The concentrated Tenax-TA and earthworm extracts were purified in a solid-phase extraction (SPE) column (PAH C18 waters). A SPE column (5 mL) was successively filled with three layers: the bottom layer consisted of anhydrous sodium sulfate (1.0 g), the middle layer Al2O3 (0.5 g) and the top layer florisil (1.5 g). The column was conditioned with 10.0 mL petroleum ether before sample loading. The concentrated extracts (2 mL) were passed through the column at a flow rate of 1.0 mL min−1. Subsequently, the column was eluted with 20 mL (4 × 5 mL) solution of dichloromethane and petroleum ether (1:9, v/v) at 1.0 mL min−1. The eluate was collected and concentrated to about 1.0 mL in a rotary evaporator, and then evaporated to 1.0 mL by a gentle N2 stream before HPLC analysis37.

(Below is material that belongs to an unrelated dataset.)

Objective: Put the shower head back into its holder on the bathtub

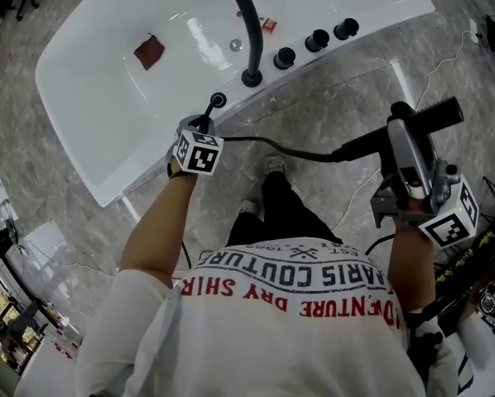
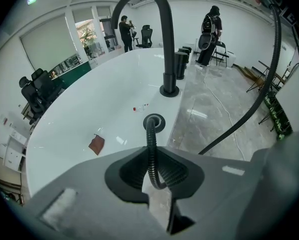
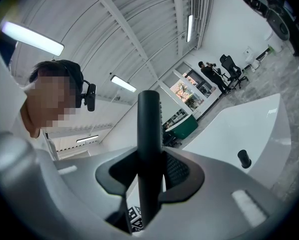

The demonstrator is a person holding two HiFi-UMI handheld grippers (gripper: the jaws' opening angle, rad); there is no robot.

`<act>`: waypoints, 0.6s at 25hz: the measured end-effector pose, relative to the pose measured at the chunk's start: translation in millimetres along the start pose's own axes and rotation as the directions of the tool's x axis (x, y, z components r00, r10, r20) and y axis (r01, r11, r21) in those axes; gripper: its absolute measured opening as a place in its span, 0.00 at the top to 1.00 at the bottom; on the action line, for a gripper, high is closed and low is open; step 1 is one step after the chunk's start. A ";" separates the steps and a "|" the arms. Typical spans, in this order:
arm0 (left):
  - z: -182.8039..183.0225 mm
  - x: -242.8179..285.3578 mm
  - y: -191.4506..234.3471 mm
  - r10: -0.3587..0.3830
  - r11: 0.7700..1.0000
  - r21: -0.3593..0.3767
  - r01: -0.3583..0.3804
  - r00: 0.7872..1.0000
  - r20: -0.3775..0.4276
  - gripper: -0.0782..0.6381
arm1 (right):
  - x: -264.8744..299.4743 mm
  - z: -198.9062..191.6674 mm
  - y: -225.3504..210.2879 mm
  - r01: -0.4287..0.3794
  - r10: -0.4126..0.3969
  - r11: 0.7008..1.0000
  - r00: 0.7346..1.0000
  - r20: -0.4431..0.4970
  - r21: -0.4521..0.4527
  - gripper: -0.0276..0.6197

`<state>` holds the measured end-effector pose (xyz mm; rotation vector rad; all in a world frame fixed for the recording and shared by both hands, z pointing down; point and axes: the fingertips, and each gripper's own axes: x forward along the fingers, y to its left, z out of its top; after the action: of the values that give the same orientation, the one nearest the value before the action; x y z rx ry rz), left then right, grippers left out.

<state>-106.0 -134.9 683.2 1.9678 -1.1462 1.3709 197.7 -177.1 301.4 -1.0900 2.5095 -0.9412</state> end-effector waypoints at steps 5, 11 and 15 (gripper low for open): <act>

The amount of B[a]P in the sample was determined by high-performance liquid chromatography (HPLC) (Waters 601) with Waters 2475 multi Fluorescence Detector (Waters, Milford, MA, USA). The separation of B[a]P was performed with a SUPELCOSIL C18 (octadecyl) phase LC-PAH column (250 × 4.6 mm I.D., 5 µm particle size; Supelco), maintained at 30 °C. The mobile phase was composed of two solvents, acetonitrile (A) and water (B). The linear gradients were started from 50% A and 50% B, increased linearly to 70% A and 30% B over 2 min, then to 100% A over 6 min, and finally the column was eluted isocratically for 8 min. The gradients were returned to 50% A and 50% B over 1 min, and kept isocratic for 9 min. The total run time was 26 min, and the next run delay was 12 min. The flow rate was set at 2 mL min−1 and the injection volume was 20.0 µL. Detection was carried out with a Waters 2475 multi Fluorescence Detector at an excitation wavelength of 294 nm and an emission wavelength of 430 nm. The B[a]P concentration in each sample was quantified, using an external standard method. Blanks were also run for each series of samples. The limits of detection for B[a]P by HPLC is 1 ng ml−1. The mean recovery rates of B[a]P in soil and earthworm ranged from 81% to 119%, and the relative standard deviation ranged from 4.9% to 10.8%.

Enzyme assays

The earthworm coelomocytes were extracted by a mixed solution (pH 7.3) of 5% ethyl alcohol (v/v), 95% saline (v/v), containing 2.5 mg mL−1 Na2EDTA, and 10 mg mL−1 guaiacol glycerol. The homogenate of earthworm coelomocytes was centrifuged at 3500 rpm at 4 °C for 15 min, and the supernatant was used for further analysis. The activity of SOD was determined according to the method described by Marklund38. One unit (U) of SOD activity was defined as the amount of enzyme required to cause 50% inhibition of the nitroblue tetrazolium photoreduction rate at 25 °C. The activity of peroxidase (POD) was determined according to the method developed by Kochba et al.39. The reaction was measured by recording absorbance at 420 nm once 0.1 mL supernatant was added. Protein content in earthworm coelomocytes homogenate (μg mg−1) was determined by the bicinchoninic acid method40. The specific activities of SOD and POD enzymes were expressed as U mg−1 earthworm protein.

Statistical analysis

The means and standard deviations (SD) were calculated using Microsoft Office Excel 2007. Statistical software (SPSS v.17.0) was used for analysis of variance (ANOVA).